The correlation of Consolidated Capital is a statistical measure of how it moves in relation to other instruments. This measure is expressed in what is known as the correlation coefficient, which ranges between -1 and +1. A perfect positive correlation (i.e., a correlation coefficient of +1) implies that as Consolidated Capital moves, either up or down, the other security will move in the same direction. Alternatively, perfect negative correlation means that if Consolidated Capital moves in either direction, the perfectly negatively correlated security will move in the opposite direction. If the correlation is 0, the equities are not correlated; they are entirely random. A correlation greater than 0.8 is generally described as strong, whereas a correlation less than 0.5 is generally considered weak.
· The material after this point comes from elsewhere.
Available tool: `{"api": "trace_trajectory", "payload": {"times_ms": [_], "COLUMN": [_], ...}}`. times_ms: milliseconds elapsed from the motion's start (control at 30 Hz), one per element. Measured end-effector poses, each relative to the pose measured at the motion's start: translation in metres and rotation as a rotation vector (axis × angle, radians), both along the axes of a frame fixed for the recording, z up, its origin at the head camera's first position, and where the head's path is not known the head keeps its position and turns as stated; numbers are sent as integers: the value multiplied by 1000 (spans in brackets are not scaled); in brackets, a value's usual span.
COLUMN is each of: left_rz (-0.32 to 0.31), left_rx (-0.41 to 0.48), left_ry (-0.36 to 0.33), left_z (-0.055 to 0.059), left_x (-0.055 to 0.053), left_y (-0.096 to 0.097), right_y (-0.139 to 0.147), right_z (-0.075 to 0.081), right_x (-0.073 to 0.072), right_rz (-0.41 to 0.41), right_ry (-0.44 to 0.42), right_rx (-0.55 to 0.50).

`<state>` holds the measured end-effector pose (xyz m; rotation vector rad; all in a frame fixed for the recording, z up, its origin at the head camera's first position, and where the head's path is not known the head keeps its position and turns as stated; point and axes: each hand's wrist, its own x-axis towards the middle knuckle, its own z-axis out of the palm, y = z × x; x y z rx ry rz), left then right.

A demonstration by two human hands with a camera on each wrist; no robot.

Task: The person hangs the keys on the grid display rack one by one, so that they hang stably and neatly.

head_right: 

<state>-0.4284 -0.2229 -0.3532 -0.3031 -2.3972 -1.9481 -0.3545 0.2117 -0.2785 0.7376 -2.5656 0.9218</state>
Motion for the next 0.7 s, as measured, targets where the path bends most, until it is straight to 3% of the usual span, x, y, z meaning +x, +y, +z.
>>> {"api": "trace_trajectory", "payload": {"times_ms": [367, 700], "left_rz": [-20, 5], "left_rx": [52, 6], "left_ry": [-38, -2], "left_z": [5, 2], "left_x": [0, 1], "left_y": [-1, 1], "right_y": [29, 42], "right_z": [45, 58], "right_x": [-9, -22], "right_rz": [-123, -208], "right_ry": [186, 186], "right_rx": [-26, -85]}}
Correlation analysis and pair trading evaluation for Consolidated Capital can also be used as hedging techniques within a particular sector or industry or even over random equities to generate a better risk-adjusted return on your portfolios.Other Information on Investing in Consolidated Pink Sheet
Consolidated Capital financial ratios help investors to determine whether Consolidated Pink Sheet is cheap or expensive when compared to a particular measure, such as profits or enterprise value. In other words, they help investors to determine the cost of investment in Consolidated with respect to the benefits of owning Consolidated Capital security.